A flat portion 62 is formed at one side of the compressor casing 61, and a compressor casing contact portion 72 having a flat surface is formed at one side of the accumulator casing 71 so as to be in surface contact with the flat portion 62. have. Between the flat portion 62 and the compressor casing contact portion 72, a heat transfer promoting member such as a thermal grease or the like, so as to increase the thermal conductivity by removing the air layer between the flat portion 62 and the compressor casing contact portion 72. (75) is interposed.

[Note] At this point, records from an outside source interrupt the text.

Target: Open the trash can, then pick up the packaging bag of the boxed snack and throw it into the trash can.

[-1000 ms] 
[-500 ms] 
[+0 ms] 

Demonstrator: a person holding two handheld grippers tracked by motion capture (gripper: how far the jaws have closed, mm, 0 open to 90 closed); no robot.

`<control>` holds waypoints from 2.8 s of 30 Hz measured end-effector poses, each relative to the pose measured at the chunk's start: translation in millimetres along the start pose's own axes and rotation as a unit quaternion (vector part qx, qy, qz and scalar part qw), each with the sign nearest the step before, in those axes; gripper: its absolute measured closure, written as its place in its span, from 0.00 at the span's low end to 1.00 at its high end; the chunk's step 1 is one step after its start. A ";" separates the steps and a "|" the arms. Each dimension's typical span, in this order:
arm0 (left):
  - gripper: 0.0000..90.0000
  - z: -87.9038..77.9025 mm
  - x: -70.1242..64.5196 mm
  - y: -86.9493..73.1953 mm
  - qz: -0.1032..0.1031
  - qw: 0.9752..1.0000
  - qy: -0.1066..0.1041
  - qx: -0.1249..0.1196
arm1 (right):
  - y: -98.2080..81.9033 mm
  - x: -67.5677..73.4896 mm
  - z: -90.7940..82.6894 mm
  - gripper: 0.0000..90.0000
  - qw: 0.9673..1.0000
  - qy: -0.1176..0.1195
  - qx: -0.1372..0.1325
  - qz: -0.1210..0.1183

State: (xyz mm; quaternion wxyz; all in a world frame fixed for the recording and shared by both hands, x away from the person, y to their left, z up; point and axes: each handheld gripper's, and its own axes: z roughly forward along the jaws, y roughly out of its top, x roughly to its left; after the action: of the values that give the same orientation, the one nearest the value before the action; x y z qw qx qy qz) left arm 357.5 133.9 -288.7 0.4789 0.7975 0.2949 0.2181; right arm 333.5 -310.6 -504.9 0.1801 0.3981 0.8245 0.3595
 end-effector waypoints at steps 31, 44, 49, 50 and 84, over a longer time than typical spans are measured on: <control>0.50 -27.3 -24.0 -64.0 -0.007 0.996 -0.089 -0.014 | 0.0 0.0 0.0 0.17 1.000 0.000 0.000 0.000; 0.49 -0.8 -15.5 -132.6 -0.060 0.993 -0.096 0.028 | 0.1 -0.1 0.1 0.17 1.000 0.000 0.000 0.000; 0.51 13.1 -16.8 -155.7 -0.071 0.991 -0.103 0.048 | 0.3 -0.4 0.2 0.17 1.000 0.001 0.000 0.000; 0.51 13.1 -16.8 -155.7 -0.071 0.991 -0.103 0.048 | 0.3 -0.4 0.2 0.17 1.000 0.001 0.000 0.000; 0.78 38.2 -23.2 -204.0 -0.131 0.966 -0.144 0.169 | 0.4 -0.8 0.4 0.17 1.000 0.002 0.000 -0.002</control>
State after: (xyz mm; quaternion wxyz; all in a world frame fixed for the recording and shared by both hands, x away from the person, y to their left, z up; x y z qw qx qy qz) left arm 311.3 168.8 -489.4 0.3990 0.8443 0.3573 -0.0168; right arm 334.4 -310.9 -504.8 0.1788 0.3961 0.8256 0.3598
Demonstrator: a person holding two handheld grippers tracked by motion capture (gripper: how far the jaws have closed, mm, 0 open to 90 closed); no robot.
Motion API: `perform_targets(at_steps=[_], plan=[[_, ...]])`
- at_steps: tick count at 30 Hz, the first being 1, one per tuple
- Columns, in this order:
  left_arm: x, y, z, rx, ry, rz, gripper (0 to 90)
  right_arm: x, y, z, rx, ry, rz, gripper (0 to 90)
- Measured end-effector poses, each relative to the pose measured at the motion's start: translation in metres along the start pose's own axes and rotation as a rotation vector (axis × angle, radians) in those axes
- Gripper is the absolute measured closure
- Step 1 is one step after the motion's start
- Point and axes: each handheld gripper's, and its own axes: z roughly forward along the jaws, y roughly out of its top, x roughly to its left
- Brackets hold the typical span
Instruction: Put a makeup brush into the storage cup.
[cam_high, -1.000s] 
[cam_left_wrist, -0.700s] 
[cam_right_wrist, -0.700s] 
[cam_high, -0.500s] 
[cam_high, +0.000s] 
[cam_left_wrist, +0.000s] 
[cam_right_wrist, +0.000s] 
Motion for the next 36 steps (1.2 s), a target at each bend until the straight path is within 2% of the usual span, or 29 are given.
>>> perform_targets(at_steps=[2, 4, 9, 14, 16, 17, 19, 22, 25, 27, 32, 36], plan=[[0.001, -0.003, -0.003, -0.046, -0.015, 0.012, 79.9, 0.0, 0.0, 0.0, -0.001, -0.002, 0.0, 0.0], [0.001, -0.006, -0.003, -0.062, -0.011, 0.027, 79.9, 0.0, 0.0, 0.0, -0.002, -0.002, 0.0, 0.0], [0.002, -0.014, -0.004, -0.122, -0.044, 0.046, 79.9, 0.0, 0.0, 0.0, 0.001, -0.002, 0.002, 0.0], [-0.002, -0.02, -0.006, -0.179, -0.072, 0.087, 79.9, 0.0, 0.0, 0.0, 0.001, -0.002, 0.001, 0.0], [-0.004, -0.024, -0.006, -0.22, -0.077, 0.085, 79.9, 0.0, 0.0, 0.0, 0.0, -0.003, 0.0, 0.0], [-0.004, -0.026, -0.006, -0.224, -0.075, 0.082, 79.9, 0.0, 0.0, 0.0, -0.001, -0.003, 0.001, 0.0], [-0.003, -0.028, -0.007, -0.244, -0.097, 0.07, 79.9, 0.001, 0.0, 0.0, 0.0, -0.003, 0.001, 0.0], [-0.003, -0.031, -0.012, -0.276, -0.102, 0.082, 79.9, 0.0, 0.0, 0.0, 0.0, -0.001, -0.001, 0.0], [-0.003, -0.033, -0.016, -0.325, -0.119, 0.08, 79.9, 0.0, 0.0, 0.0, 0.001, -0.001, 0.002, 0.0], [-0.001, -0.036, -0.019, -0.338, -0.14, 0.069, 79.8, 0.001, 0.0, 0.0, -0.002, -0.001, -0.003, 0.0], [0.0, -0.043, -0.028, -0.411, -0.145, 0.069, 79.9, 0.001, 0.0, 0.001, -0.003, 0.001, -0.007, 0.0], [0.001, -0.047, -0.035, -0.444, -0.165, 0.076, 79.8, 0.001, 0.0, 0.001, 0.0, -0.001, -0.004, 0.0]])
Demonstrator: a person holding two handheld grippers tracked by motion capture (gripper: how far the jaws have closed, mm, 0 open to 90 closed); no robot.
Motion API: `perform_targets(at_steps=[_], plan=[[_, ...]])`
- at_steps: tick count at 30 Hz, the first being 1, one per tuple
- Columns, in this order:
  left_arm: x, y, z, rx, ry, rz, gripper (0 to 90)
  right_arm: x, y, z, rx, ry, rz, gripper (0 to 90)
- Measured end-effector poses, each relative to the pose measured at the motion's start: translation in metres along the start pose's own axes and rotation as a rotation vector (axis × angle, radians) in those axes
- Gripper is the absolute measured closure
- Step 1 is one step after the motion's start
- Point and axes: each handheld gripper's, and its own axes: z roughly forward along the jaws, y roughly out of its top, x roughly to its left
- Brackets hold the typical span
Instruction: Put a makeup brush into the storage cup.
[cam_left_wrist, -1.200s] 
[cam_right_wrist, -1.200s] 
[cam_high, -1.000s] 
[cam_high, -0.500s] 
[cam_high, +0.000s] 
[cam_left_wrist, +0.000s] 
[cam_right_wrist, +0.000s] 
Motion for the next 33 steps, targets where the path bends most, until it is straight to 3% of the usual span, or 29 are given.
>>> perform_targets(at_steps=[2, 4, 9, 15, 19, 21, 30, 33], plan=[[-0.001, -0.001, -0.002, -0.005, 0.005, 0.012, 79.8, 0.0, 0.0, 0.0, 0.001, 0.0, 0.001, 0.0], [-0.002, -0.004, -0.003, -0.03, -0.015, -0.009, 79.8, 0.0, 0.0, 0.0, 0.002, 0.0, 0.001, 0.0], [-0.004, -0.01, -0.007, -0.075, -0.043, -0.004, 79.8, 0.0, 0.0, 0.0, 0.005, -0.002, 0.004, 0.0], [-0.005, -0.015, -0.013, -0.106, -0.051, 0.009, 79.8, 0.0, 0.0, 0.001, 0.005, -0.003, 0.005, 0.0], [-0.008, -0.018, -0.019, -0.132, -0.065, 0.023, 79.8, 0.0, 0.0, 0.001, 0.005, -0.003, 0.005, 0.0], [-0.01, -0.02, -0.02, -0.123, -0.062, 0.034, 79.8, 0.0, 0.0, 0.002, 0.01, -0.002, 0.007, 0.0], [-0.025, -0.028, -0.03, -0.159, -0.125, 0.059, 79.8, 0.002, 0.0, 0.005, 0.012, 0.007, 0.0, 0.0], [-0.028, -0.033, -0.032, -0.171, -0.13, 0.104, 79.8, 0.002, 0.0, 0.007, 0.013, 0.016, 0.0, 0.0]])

6 is a plan view of a hermetic compressor having an accumulator according to another embodiment of the present invention. As shown, the hermetic compressor having the accumulator has an uneven portion having an uneven section so as to form a receiving space of the compression unit 22 and the electric motor unit 32 therein and increase the heat transfer surface area at one side thereof. An accumulator casing having a compressor casing 81 having an 82 formed therein, and an accommodating casing having a compressor casing contact portion 92 in surface contact with the uneven portion 82 so as to form a receiving space therein and to facilitate heat transfer on one side thereof. It consists of 91.

A heat transfer promoting member 95 is interposed between the uneven portion and the compressor casing contact portion 92 so as to promote heat transfer, and the compressor casing 81 and the accumulator casing 91 are provided at both regions of the compressor casing contact portion 92. Each weld 94 is formed to be integrally coupled to each other.

In the above-described and illustrated embodiments, the case in which the outer surface of the compressor casing in contact with the accumulator casing is configured to have an outwardly convex surface or a flat or uneven surface is described as an example, but the compressor casing in contact with the accumulator casing is described. The outer surface of the accumulator may be concave and the compressor casing contact portion of the accumulator casing may be convex correspondingly.

As described above, according to the present invention, by providing a compressor casing to form a receiving space of the compression unit and the electric motor unit, and an accumulator casing in heat transfer contact with the outer surface of the compressor casing to lower the temperature of the compressor casing and accumulate the casing temperature By increasing the pressure of the internal components of the compressor casing, it is possible to suppress the forced deterioration due to the high temperature and to promote the vaporization of the refrigerant inside the accumulator casing, thereby providing a hermetic compressor having an accumulator capable of improving performance. .

In addition, since the compressor casing and the accumulator casing are mutually in surface contact, unlike the conventional case where the support bracket, the strap and the fixing bolt are used to fix the accumulator casing, the use of these can be eliminated, thereby reducing the number of input parts and the size. It is possible to reduce the size of the accumulator casing by promoting vaporization, thereby providing a hermetic compressor having an accumulator having a compact configuration.

Claims (5)

A compressor casing which forms an accommodation space for compressing a refrigerant therein and an accommodation space of an electric motor unit for providing a driving force to the compression unit; And an accumulator casing in which a compressor casing contact portion is formed in contact with an outer surface of the compressor casing so as to allow mutual heat transfer. The method of claim 1, And the compressor casing contact portion is in surface contact with the compressor casing. The method of claim 1, The compressor casing is formed with a concave-convex portion so as to increase the heat transfer surface area, the compressor casing contact portion is formed to be engaged with the concave-convex portion, hermetic compressor with an accumulator. The method according to any one of claims 1 to 3, The accumulator casing is integrally welded to the compressor casing, the hermetic compressor having an accumulator. The method according to any one of claims 1 to 4, And a heat transfer facilitating member interposed between the compressor casing and the mutual contact area of the compressor contact portion to promote heat transfer.